● **What you need to do**:
Type out all the data below, word for word.

□ □ □ □ □

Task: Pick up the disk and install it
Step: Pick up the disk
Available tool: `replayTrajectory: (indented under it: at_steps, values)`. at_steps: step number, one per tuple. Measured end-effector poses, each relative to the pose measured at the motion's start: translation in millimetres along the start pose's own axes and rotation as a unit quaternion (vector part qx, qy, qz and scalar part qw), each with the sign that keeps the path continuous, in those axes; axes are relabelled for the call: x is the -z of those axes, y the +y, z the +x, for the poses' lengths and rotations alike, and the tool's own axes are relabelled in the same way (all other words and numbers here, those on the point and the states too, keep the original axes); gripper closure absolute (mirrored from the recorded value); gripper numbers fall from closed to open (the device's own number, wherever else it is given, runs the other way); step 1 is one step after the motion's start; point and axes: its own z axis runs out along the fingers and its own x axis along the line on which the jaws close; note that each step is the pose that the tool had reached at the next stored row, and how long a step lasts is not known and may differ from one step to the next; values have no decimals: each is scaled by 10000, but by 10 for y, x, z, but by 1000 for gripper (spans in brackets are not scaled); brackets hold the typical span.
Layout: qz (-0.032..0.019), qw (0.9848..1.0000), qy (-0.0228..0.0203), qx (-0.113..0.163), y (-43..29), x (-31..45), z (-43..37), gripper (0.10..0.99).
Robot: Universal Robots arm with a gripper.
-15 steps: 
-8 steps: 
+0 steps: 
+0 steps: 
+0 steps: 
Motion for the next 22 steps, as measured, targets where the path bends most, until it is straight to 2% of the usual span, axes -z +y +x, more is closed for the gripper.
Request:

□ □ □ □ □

● **Exercise result**:
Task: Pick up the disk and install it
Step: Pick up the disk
Available tool: `replayTrajectory: (indented under it: at_steps, values)`. at_steps: step number, one per tuple. Measured end-effector poses, each relative to the pose measured at the motion's start: translation in millimetres along the start pose's own axes and rotation as a unit quaternion (vector part qx, qy, qz and scalar part qw), each with the sign that keeps the path continuous, in those axes; axes are relabelled for the call: x is the -z of those axes, y the +y, z the +x, for the poses' lengths and rotations alike, and the tool's own axes are relabelled in the same way (all other words and numbers here, those on the point and the states too, keep the original axes); gripper closure absolute (mirrored from the recorded value); gripper numbers fall from closed to open (the device's own number, wherever else it is given, runs the other way); step 1 is one step after the motion's start; point and axes: its own z axis runs out along the fingers and its own x axis along the line on which the jaws close; note that each step is the pose that the tool had reached at the next stored row, and how long a step lasts is not known and may differ from one step to the next; values have no decimals: each is scaled by 10000, but by 10 for y, x, z, but by 1000 for gripper (spans in brackets are not scaled); brackets hold the typical span.
Layout: qz (-0.032..0.019), qw (0.9848..1.0000), qy (-0.0228..0.0203), qx (-0.113..0.163), y (-43..29), x (-31..45), z (-43..37), gripper (0.10..0.99).
Robot: Universal Robots arm with a gripper.
-15 steps: 
-8 steps: 
+0 steps: 
+0 steps: 
+0 steps: 
Motion for the next 22 steps, as measured, targets where the path bends most, until it is straight to 2% of the usual span, axes -z +y +x, more is closed for the gripper.
Request:

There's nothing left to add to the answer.